Would you give the entries below again, precisely as they are written?

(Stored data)
----

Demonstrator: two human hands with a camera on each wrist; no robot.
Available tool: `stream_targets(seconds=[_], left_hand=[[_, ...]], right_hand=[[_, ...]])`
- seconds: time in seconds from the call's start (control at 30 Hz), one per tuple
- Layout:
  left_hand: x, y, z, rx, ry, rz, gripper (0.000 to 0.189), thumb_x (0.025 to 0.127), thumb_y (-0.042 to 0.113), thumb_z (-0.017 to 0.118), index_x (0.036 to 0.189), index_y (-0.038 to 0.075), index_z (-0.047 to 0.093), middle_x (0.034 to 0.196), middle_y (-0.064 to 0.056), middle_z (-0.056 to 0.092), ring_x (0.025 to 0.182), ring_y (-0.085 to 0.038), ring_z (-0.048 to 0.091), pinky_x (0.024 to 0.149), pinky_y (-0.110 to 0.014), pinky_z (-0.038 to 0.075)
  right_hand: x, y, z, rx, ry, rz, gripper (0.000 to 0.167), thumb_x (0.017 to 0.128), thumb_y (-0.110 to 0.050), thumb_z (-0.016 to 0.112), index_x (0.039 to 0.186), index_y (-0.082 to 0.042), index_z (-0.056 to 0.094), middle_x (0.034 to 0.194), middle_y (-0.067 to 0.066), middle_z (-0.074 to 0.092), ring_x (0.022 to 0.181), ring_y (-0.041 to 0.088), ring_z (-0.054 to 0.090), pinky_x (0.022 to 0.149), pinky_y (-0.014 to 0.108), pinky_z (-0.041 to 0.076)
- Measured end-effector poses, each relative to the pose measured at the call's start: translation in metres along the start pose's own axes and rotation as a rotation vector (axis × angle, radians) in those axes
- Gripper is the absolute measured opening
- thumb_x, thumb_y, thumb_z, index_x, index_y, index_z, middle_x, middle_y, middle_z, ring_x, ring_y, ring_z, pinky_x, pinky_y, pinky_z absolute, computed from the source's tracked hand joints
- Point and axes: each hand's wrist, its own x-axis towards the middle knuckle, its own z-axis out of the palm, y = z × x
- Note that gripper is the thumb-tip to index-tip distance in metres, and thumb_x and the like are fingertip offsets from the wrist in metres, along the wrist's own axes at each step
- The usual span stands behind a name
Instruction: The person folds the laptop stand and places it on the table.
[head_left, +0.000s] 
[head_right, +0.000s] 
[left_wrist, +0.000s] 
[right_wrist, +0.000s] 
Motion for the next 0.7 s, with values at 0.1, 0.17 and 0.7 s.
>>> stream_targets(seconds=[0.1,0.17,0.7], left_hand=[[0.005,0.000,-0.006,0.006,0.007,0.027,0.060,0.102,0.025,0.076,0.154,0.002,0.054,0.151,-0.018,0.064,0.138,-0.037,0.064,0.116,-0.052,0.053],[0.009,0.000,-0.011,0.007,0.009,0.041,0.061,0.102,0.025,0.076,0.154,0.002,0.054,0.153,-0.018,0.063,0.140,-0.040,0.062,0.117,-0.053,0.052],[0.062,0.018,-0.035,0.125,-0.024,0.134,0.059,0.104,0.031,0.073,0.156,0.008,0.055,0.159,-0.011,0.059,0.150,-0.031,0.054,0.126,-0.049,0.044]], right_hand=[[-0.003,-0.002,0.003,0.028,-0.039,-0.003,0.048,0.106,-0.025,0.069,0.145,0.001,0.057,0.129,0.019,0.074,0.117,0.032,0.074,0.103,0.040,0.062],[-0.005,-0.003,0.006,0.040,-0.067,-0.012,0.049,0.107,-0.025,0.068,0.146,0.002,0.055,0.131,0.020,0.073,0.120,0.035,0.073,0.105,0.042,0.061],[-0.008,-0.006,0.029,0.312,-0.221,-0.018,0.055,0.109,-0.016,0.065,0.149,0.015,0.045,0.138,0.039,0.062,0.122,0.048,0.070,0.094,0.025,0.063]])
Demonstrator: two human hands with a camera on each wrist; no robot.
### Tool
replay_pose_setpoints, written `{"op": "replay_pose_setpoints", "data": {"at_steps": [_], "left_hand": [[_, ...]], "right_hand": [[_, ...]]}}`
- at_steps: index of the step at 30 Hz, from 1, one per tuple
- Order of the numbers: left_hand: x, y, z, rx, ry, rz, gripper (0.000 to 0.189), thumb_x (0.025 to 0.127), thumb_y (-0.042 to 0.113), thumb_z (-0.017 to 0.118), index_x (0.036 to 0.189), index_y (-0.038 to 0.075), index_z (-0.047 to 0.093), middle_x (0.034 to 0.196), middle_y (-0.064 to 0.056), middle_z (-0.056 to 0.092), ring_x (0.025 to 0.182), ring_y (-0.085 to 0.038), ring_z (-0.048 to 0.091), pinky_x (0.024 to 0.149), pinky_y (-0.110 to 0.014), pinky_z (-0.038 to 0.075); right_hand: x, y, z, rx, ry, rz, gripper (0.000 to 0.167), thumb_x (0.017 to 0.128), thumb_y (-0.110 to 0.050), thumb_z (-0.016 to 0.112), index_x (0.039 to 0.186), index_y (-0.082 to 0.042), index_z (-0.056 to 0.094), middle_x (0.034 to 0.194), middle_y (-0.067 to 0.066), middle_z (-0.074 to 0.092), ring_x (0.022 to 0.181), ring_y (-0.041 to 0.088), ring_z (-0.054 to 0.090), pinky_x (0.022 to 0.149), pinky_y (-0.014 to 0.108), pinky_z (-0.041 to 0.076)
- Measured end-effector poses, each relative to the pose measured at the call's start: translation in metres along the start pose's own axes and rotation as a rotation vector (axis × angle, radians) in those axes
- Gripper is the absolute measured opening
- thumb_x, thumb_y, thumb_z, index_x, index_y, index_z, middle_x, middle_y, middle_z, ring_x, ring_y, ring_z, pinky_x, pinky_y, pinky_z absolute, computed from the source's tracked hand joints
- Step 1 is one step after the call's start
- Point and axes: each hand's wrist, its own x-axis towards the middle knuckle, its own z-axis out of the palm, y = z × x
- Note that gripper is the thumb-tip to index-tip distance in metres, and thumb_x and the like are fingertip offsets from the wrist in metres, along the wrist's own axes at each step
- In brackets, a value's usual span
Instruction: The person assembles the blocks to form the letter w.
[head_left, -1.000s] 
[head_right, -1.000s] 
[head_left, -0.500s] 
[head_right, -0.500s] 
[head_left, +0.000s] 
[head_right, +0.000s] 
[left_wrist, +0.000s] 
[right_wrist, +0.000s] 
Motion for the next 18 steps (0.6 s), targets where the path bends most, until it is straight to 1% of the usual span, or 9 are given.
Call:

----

RESULT FOR THIS EXERCISE
Demonstrator: two human hands with a camera on each wrist; no robot.
Available tool: `stream_targets(seconds=[_], left_hand=[[_, ...]], right_hand=[[_, ...]])`
- seconds: time in seconds from the call's start (control at 30 Hz), one per tuple
- Layout:
  left_hand: x, y, z, rx, ry, rz, gripper (0.000 to 0.189), thumb_x (0.025 to 0.127), thumb_y (-0.042 to 0.113), thumb_z (-0.017 to 0.118), index_x (0.036 to 0.189), index_y (-0.038 to 0.075), index_z (-0.047 to 0.093), middle_x (0.034 to 0.196), middle_y (-0.064 to 0.056), middle_z (-0.056 to 0.092), ring_x (0.025 to 0.182), ring_y (-0.085 to 0.038), ring_z (-0.048 to 0.091), pinky_x (0.024 to 0.149), pinky_y (-0.110 to 0.014), pinky_z (-0.038 to 0.075)
  right_hand: x, y, z, rx, ry, rz, gripper (0.000 to 0.167), thumb_x (0.017 to 0.128), thumb_y (-0.110 to 0.050), thumb_z (-0.016 to 0.112), index_x (0.039 to 0.186), index_y (-0.082 to 0.042), index_z (-0.056 to 0.094), middle_x (0.034 to 0.194), middle_y (-0.067 to 0.066), middle_z (-0.074 to 0.092), ring_x (0.022 to 0.181), ring_y (-0.041 to 0.088), ring_z (-0.054 to 0.090), pinky_x (0.022 to 0.149), pinky_y (-0.014 to 0.108), pinky_z (-0.041 to 0.076)
- Measured end-effector poses, each relative to the pose measured at the call's start: translation in metres along the start pose's own axes and rotation as a rotation vector (axis × angle, radians) in those axes
- Gripper is the absolute measured opening
- thumb_x, thumb_y, thumb_z, index_x, index_y, index_z, middle_x, middle_y, middle_z, ring_x, ring_y, ring_z, pinky_x, pinky_y, pinky_z absolute, computed from the source's tracked hand joints
- Point and axes: each hand's wrist, its own x-axis towards the middle knuckle, its own z-axis out of the palm, y = z × x
- Note that gripper is the thumb-tip to index-tip distance in metres, and thumb_x and the like are fingertip offsets from the wrist in metres, along the wrist's own axes at each step
- The usual span stands behind a name
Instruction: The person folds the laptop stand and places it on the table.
[head_left, +0.000s] 
[head_right, +0.000s] 
[left_wrist, +0.000s] 
[right_wrist, +0.000s] 
Motion for the next 0.7 s, with values at 0.1, 0.17 and 0.7 s.
>>> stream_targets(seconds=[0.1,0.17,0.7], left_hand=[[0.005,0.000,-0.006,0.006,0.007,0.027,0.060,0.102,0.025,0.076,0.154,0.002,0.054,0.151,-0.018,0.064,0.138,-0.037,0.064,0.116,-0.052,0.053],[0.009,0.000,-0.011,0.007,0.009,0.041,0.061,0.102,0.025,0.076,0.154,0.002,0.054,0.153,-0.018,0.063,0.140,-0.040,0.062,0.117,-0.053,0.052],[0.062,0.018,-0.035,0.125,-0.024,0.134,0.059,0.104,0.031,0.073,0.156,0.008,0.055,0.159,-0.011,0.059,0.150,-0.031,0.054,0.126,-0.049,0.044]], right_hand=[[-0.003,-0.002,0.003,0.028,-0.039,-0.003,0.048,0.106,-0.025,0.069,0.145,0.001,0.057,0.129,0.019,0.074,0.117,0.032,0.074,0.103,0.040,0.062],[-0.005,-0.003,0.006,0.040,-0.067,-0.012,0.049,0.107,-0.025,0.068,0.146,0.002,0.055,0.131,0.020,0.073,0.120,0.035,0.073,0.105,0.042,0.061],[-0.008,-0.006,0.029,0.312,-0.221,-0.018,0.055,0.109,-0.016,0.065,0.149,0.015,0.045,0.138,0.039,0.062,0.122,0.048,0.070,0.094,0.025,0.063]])
Demonstrator: two human hands with a camera on each wrist; no robot.
### Tool
replay_pose_setpoints, written `{"op": "replay_pose_setpoints", "data": {"at_steps": [_], "left_hand": [[_, ...]], "right_hand": [[_, ...]]}}`
- at_steps: index of the step at 30 Hz, from 1, one per tuple
- Order of the numbers: left_hand: x, y, z, rx, ry, rz, gripper (0.000 to 0.189), thumb_x (0.025 to 0.127), thumb_y (-0.042 to 0.113), thumb_z (-0.017 to 0.118), index_x (0.036 to 0.189), index_y (-0.038 to 0.075), index_z (-0.047 to 0.093), middle_x (0.034 to 0.196), middle_y (-0.064 to 0.056), middle_z (-0.056 to 0.092), ring_x (0.025 to 0.182), ring_y (-0.085 to 0.038), ring_z (-0.048 to 0.091), pinky_x (0.024 to 0.149), pinky_y (-0.110 to 0.014), pinky_z (-0.038 to 0.075); right_hand: x, y, z, rx, ry, rz, gripper (0.000 to 0.167), thumb_x (0.017 to 0.128), thumb_y (-0.110 to 0.050), thumb_z (-0.016 to 0.112), index_x (0.039 to 0.186), index_y (-0.082 to 0.042), index_z (-0.056 to 0.094), middle_x (0.034 to 0.194), middle_y (-0.067 to 0.066), middle_z (-0.074 to 0.092), ring_x (0.022 to 0.181), ring_y (-0.041 to 0.088), ring_z (-0.054 to 0.090), pinky_x (0.022 to 0.149), pinky_y (-0.014 to 0.108), pinky_z (-0.041 to 0.076)
- Measured end-effector poses, each relative to the pose measured at the call's start: translation in metres along the start pose's own axes and rotation as a rotation vector (axis × angle, radians) in those axes
- Gripper is the absolute measured opening
- thumb_x, thumb_y, thumb_z, index_x, index_y, index_z, middle_x, middle_y, middle_z, ring_x, ring_y, ring_z, pinky_x, pinky_y, pinky_z absolute, computed from the source's tracked hand joints
- Step 1 is one step after the call's start
- Point and axes: each hand's wrist, its own x-axis towards the middle knuckle, its own z-axis out of the palm, y = z × x
- Note that gripper is the thumb-tip to index-tip distance in metres, and thumb_x and the like are fingertip offsets from the wrist in metres, along the wrist's own axes at each step
- In brackets, a value's usual span
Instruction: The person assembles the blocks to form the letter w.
[head_left, -1.000s] 
[head_right, -1.000s] 
[head_left, -0.500s] 
[head_right, -0.500s] 
[head_left, +0.000s] 
[head_right, +0.000s] 
[left_wrist, +0.000s] 
[right_wrist, +0.000s] 
Motion for the next 18 steps (0.6 s), targets where the path bends most, until it is straight to 1% of the usual span, or 9 are given.
Call:

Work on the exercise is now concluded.